Begin at the line below that has "Spatial labels for one". Stop after the line that has "Horizontal field of view 74°, picture", repeating each line exactly and leaving out the pictures.
_ _ _
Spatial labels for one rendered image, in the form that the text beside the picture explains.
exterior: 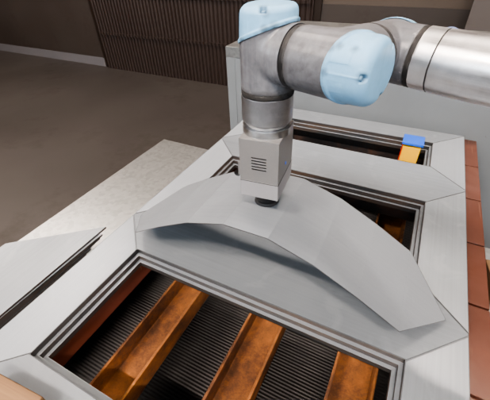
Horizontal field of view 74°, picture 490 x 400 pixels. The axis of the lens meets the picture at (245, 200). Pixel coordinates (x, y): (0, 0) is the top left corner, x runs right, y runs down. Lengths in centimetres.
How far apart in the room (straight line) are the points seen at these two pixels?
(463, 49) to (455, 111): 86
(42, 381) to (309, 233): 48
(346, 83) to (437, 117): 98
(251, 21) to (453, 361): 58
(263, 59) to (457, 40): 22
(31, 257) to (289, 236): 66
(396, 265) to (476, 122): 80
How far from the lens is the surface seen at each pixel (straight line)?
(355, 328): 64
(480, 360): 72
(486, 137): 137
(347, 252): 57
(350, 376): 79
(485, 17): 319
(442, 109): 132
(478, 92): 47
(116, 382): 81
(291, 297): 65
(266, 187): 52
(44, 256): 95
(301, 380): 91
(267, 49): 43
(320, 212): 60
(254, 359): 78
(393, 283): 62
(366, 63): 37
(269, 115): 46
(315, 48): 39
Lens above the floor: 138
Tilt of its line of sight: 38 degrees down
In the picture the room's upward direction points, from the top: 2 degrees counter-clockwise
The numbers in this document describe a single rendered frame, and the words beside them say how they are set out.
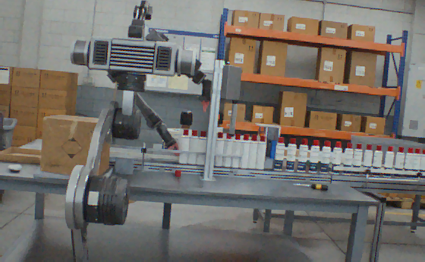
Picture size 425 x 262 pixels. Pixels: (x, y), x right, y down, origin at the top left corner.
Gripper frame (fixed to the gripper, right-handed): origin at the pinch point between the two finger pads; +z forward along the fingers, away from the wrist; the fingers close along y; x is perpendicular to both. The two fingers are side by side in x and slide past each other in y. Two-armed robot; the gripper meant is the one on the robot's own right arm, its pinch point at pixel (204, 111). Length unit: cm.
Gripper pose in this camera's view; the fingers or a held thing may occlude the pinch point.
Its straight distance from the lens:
_ _ _
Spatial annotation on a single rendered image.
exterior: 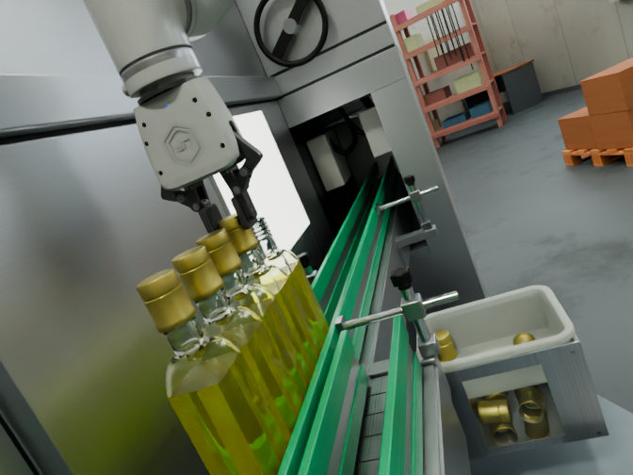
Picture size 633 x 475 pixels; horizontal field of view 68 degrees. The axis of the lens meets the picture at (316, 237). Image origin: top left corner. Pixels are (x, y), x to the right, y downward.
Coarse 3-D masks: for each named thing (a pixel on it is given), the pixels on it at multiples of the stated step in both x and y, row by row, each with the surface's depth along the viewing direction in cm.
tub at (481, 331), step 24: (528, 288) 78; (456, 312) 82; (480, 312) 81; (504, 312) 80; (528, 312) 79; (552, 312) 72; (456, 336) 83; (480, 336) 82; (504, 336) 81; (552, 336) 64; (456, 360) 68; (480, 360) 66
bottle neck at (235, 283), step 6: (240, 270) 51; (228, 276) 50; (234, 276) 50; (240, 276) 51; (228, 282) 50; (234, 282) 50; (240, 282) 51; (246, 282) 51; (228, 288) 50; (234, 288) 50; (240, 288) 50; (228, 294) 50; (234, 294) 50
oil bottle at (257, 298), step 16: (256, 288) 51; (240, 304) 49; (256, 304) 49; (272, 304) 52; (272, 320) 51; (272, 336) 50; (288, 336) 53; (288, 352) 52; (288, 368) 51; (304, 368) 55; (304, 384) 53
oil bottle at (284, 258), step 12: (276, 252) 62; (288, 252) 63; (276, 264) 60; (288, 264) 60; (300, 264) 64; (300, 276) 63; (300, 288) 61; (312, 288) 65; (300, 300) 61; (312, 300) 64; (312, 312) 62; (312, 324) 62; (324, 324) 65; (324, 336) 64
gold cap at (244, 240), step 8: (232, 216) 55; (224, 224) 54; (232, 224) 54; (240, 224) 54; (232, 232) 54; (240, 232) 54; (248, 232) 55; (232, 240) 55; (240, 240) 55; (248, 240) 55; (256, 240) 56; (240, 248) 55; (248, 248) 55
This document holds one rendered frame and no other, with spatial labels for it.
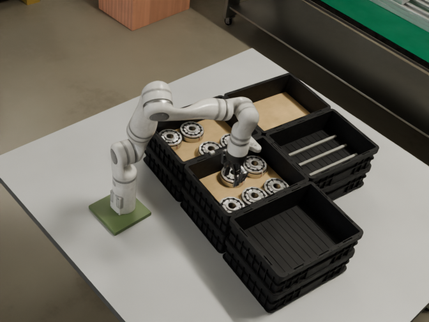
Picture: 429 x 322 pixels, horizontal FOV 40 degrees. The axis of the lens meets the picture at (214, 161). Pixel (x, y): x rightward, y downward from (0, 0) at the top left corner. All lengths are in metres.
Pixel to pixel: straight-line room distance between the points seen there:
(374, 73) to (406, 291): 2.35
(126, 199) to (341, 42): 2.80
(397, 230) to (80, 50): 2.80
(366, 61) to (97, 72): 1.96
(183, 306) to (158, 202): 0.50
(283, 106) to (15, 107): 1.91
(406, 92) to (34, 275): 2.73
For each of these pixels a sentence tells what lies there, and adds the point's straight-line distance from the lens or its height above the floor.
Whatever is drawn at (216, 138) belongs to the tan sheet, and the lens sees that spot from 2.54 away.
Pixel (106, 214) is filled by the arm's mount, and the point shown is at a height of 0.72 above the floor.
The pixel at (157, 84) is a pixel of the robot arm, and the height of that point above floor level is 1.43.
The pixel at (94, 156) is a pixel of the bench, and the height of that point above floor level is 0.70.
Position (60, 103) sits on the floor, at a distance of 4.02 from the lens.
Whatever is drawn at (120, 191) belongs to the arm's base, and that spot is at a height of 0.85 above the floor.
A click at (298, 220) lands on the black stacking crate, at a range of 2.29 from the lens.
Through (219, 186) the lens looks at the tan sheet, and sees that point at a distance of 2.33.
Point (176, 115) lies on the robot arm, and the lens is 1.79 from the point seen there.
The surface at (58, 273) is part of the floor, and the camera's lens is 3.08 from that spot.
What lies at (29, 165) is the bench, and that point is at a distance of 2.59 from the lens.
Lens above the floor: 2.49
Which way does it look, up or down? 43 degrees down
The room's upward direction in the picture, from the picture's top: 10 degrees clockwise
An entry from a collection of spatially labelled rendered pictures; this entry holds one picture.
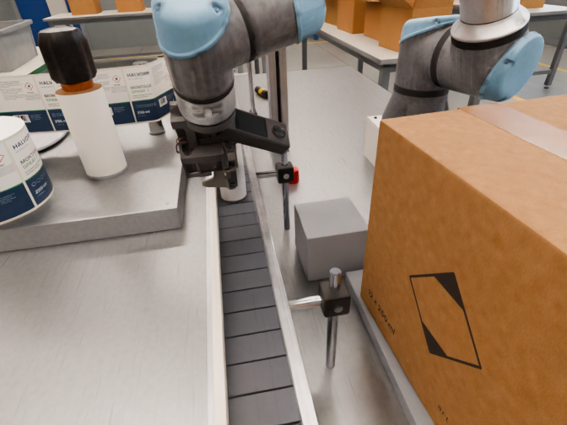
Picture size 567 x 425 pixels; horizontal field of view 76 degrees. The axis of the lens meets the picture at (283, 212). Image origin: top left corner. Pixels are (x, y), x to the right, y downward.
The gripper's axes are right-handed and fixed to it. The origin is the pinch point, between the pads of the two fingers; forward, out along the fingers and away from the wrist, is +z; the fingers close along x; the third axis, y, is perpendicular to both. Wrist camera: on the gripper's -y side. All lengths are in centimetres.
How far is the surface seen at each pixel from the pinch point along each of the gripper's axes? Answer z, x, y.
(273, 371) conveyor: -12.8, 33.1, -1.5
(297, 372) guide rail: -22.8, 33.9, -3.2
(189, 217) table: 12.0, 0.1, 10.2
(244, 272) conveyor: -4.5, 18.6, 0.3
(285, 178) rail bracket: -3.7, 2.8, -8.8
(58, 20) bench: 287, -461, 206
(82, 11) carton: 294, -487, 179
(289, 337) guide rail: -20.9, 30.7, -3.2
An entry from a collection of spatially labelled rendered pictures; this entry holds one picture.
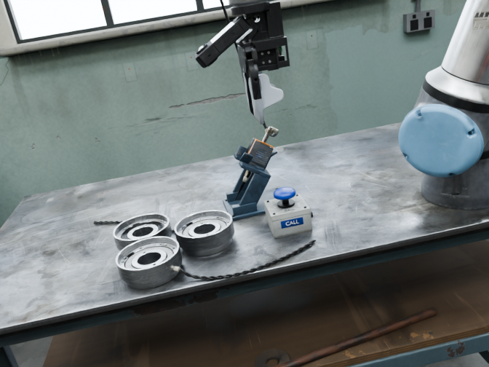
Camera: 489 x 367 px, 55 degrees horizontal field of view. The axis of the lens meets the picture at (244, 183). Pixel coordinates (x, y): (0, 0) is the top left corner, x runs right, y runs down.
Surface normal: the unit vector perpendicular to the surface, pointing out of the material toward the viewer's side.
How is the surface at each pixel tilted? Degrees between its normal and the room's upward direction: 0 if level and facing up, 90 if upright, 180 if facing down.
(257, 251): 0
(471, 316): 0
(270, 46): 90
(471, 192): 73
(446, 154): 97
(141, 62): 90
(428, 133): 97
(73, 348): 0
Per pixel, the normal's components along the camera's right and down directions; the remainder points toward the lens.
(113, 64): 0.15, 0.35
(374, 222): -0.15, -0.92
_ _ _
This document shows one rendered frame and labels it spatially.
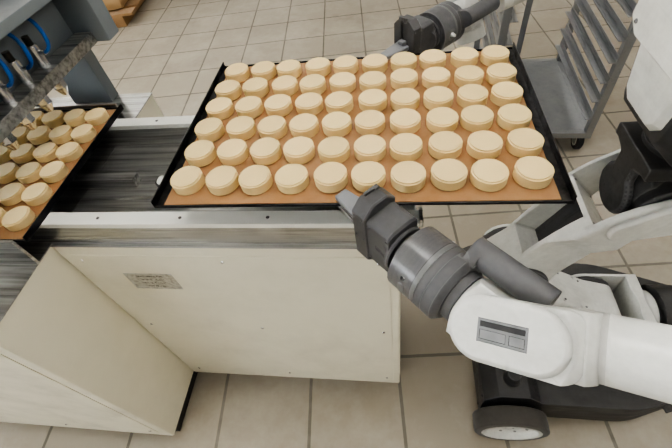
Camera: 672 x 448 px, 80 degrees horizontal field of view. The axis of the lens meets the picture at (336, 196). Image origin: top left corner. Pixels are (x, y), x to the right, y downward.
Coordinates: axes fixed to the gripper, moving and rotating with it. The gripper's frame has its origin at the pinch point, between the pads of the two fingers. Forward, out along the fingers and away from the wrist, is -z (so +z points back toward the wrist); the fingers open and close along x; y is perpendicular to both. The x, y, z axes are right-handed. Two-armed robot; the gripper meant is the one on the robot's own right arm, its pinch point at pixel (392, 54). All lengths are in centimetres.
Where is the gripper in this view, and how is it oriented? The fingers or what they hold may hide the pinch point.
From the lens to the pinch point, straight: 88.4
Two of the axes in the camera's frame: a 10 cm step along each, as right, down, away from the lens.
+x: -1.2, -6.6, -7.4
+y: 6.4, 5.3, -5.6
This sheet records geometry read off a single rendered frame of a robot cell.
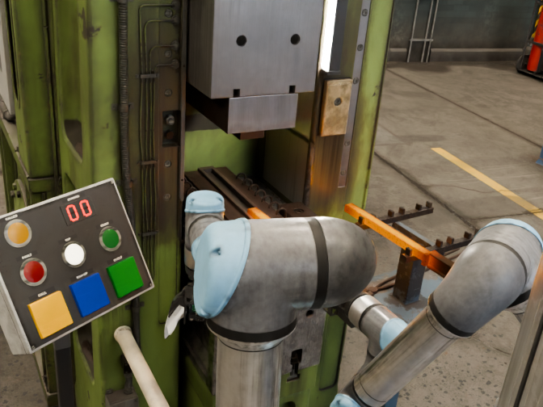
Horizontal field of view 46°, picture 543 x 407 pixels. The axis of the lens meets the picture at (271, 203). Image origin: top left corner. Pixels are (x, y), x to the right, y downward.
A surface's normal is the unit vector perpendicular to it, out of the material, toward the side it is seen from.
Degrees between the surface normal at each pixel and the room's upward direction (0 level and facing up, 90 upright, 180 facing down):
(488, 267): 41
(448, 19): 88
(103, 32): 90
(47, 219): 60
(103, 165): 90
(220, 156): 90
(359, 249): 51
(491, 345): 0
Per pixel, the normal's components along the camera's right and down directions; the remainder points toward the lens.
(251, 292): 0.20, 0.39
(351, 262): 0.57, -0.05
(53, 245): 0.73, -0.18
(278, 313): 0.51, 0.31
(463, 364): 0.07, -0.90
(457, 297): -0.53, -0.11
_ _ _
WRITTEN REPLY:
Spatial labels for one rendered image, in the form that the text beside the picture explains.
exterior: 
Horizontal field of view 74°, picture 490 x 400 pixels. The axis of the lens meets the picture at (245, 200). Pixel coordinates (x, y): (0, 0) is the top left corner, x runs right, y runs down. Lengths in centimetres.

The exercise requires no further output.